A longtime fan of noted western sketch artist, Don Greytak (“I had many of his works in my home and prominently displayed in our bank,” he recalls), Edwards became friends with the artist on Facebook and found that Greytak is still actively drawing in his 80s. He asked if Greytak would be interested in doing the book cover for A Stone’s Throw. When Greytak agreed, Edwards’ middle daughter suggested he ask whether the artist would consider chapter illustrations as well. The result: detailed, era-specific pencil drawings reminiscent of Norman Rockwell’s work introduce a number of ‘AST’ chapters. “It was icing on the cake to have a guy of his caliber do the work,” says Edwards. “It’s the thing I’m happiest about, since I’ve admired his work for so long.”
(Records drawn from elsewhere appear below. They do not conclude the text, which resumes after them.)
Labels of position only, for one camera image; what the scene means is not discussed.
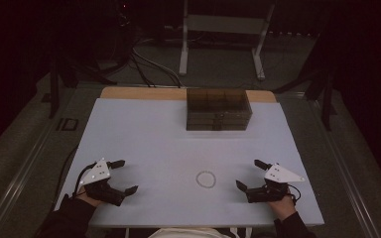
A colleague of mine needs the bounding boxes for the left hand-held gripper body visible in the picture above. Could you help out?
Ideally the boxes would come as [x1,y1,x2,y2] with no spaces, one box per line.
[77,158,127,207]

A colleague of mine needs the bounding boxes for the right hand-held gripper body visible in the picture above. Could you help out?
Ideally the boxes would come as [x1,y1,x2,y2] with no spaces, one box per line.
[245,163,306,204]

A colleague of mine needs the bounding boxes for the clear beaded bracelet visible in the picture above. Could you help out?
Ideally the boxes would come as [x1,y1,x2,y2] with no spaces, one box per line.
[195,170,217,189]

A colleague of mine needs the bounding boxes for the brown transparent drawer box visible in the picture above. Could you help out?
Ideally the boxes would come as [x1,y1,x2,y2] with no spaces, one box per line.
[186,87,253,132]

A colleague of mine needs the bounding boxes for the person's left hand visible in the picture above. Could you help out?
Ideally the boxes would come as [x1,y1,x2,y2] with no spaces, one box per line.
[75,185,103,208]

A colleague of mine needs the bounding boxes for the person's right hand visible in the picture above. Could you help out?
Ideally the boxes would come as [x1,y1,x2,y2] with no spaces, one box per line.
[267,194,297,222]

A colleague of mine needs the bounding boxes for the white table mat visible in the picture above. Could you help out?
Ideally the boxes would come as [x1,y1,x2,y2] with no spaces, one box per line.
[54,97,325,228]

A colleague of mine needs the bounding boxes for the black tripod stand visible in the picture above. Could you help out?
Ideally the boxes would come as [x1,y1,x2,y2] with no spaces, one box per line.
[48,59,117,120]
[272,65,339,132]

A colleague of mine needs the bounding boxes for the white metal stand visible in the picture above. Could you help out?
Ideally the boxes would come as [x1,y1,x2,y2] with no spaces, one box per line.
[178,0,276,81]

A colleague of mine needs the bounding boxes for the left hand-held gripper cable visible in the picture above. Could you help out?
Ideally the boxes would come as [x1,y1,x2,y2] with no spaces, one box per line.
[73,161,97,198]

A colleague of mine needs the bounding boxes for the hand-held gripper cable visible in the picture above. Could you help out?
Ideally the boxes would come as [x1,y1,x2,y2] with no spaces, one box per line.
[73,161,97,198]
[287,183,302,203]

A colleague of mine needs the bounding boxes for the right hand-held gripper cable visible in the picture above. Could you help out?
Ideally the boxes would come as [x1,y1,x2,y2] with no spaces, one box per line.
[287,183,302,203]

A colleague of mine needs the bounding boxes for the black cable beside table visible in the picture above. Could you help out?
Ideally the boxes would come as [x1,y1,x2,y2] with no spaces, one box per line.
[50,144,80,212]

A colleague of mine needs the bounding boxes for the metal floor rail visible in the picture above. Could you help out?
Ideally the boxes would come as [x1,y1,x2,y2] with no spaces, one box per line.
[311,98,381,238]
[0,125,55,238]

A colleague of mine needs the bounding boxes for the white floor cable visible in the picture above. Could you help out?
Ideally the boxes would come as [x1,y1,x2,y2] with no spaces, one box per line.
[132,48,184,89]

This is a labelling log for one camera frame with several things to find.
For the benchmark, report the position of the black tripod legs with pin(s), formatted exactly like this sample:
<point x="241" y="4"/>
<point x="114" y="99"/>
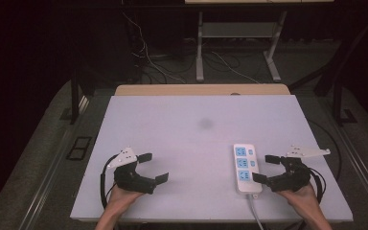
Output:
<point x="335" y="64"/>

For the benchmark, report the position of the person's right hand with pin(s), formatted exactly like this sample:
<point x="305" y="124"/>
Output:
<point x="303" y="199"/>

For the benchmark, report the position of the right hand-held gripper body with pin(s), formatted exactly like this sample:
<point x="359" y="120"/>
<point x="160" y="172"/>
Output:
<point x="295" y="177"/>

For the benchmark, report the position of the metal floor rail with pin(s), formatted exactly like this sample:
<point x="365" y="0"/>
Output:
<point x="46" y="183"/>
<point x="361" y="166"/>

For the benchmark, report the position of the person's left hand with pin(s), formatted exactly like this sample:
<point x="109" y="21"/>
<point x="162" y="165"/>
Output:
<point x="121" y="199"/>

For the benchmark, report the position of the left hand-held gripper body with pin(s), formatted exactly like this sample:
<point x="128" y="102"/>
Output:
<point x="131" y="180"/>

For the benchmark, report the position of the white power strip blue sockets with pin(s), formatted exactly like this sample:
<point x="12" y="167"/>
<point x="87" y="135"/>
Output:
<point x="244" y="183"/>

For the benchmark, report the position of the wooden table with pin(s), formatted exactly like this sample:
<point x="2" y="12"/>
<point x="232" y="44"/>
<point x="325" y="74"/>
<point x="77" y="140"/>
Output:
<point x="188" y="89"/>

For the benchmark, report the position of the grey metal stand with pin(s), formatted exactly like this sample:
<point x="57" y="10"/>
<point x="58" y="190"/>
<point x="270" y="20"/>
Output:
<point x="236" y="29"/>

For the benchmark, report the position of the black stand post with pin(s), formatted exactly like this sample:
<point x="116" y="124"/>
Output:
<point x="74" y="96"/>
<point x="338" y="102"/>

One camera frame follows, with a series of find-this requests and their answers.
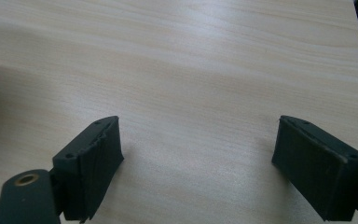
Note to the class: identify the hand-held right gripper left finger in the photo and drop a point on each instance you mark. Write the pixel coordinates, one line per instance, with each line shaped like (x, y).
(88, 165)

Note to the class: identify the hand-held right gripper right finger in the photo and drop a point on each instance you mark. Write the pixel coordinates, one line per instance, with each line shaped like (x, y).
(320, 168)

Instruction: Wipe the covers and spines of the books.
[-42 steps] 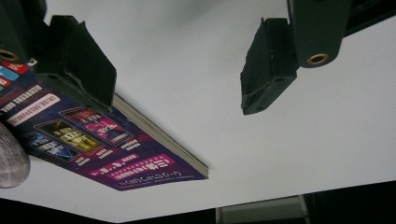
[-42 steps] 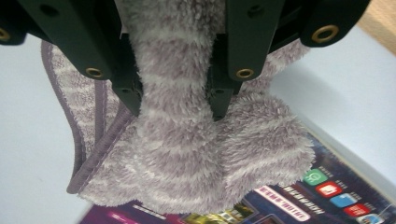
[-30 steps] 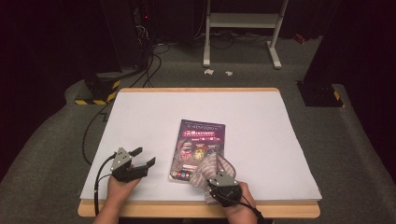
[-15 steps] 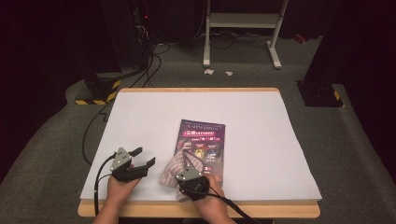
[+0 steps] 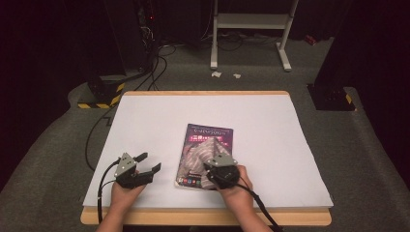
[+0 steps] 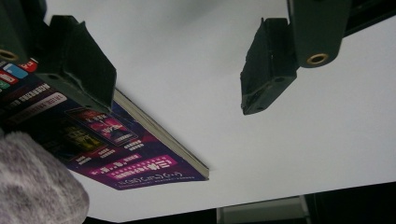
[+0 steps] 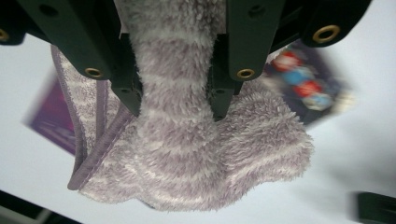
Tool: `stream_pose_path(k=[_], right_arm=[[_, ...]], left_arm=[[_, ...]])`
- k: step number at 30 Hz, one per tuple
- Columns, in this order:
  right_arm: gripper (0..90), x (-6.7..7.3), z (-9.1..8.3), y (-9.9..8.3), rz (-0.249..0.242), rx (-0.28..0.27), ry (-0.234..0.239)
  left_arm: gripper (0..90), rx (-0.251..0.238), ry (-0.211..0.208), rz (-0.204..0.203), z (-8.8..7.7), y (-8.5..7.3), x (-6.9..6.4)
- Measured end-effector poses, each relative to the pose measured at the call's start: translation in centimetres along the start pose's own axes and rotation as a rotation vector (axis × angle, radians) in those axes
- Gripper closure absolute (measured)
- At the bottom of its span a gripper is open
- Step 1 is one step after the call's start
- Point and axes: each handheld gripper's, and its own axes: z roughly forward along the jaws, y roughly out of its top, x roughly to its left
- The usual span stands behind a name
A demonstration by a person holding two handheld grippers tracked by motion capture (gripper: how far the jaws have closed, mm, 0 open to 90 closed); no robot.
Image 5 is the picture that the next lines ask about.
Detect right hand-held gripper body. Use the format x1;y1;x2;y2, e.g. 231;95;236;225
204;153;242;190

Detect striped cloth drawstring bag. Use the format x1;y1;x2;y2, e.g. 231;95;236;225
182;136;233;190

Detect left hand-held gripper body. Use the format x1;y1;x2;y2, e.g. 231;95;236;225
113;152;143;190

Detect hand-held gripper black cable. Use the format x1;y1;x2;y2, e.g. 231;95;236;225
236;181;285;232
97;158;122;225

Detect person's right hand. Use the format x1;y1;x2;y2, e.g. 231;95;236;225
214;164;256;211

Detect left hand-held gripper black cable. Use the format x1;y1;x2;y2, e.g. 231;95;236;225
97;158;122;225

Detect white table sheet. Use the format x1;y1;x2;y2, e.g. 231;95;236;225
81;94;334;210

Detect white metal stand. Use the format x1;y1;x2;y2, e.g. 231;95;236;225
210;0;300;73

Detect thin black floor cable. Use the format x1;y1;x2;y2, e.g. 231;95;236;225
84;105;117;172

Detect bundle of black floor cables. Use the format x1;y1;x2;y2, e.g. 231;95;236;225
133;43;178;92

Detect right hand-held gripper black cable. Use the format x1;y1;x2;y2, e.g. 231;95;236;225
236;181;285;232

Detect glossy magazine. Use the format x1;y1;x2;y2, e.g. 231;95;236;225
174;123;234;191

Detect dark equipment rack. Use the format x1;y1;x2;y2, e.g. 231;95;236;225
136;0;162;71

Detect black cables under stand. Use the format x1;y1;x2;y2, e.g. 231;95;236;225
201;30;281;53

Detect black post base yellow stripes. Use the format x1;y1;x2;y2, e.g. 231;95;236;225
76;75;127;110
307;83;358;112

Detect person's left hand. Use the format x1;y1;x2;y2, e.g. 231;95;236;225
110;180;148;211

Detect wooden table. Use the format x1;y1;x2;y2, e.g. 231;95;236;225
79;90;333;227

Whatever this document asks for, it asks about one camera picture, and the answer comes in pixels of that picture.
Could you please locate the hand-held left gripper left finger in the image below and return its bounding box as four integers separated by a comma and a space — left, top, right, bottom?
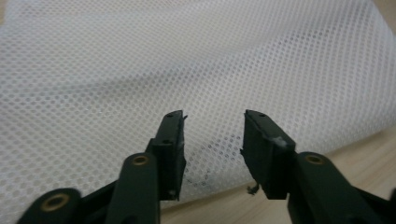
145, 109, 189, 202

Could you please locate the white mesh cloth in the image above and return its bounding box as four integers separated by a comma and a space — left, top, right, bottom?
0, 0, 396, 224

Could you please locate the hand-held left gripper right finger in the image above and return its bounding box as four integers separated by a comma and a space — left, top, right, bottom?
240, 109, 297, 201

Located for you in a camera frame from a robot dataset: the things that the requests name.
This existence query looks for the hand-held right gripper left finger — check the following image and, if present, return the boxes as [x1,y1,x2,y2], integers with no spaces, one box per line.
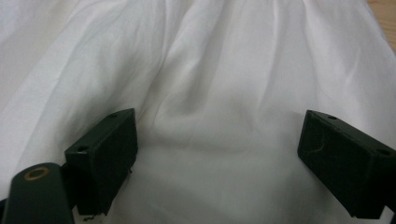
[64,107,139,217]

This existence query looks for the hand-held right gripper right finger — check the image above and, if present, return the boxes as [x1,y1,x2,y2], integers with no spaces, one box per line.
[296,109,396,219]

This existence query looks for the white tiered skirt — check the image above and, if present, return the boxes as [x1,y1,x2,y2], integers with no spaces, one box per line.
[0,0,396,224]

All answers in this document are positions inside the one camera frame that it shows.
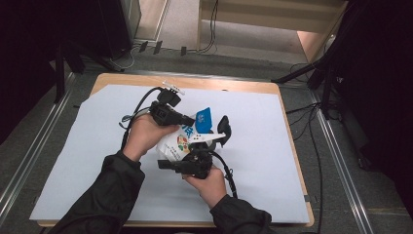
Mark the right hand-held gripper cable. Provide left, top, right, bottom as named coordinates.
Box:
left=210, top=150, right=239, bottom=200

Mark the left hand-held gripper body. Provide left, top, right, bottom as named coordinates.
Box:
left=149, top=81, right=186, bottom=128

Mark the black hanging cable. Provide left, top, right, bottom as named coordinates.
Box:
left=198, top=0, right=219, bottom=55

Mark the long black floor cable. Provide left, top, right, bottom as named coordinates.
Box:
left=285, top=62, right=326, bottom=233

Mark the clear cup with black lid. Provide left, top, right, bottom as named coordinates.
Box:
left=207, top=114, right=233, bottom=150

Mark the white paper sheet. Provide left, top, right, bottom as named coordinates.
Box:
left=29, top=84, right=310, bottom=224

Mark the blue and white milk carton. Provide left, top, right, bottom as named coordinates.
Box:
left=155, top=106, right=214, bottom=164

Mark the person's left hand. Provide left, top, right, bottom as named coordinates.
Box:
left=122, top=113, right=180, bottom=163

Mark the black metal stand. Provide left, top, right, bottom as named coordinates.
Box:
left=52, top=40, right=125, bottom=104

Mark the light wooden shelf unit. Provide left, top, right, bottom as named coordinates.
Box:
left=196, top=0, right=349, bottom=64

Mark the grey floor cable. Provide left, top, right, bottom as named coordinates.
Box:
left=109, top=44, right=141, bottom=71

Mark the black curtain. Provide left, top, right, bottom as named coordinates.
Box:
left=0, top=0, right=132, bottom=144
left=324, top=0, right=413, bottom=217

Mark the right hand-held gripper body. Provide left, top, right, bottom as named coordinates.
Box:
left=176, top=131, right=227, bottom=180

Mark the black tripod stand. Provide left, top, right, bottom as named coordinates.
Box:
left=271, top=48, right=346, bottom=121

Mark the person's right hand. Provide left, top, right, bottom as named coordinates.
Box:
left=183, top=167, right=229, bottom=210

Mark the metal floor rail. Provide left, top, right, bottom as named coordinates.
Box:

As he’d done with Pacer Coulee Chronicles, Edwards began A Stone’s Throw with chapters he had in mind, rather than from the beginning. “Lying in bed at night, I thought about the scene with the skunk, and the chicken coop adventure… I kind of tied it to my growing up and working on farms. The roles between girls and boys in the 1960s were very clear: a boy would have been doing farm work, a girl would have been doing housework. There were several instances in my growing up when a family didn’t have sons, so the girls would be driving combines.”
While his days of farm and ranch work are long behind him, Edwards brings the values he learned through those experiences to his new endeavor, preferring creativity to the golf course. He used to enjoy reading crime, mystery and suspense novels, along with western history, especially Zane Grey. “I liked Louis L’amour when I was a kid. I also like John Grisham and David Balducci—but frankly, since I’ve started writing, I don’t read as much as I used to.” And though he used to fish and bird hunt Huns (Hungarian partridges) and grouse, Edwards never got into hunting elk. “They’re so majestic, I don’t think I could squeeze the trigger.”
Fortunately, he has squeezed the trigger on his newfound talent and is pumping the action; readers can find his two published books in the Bozeman and Belgrade public libraries, on his website (wayneedwardsbooks.com), at Barnes & Noble, and on Amazon. A Stone’s Throw should debut in early 2022.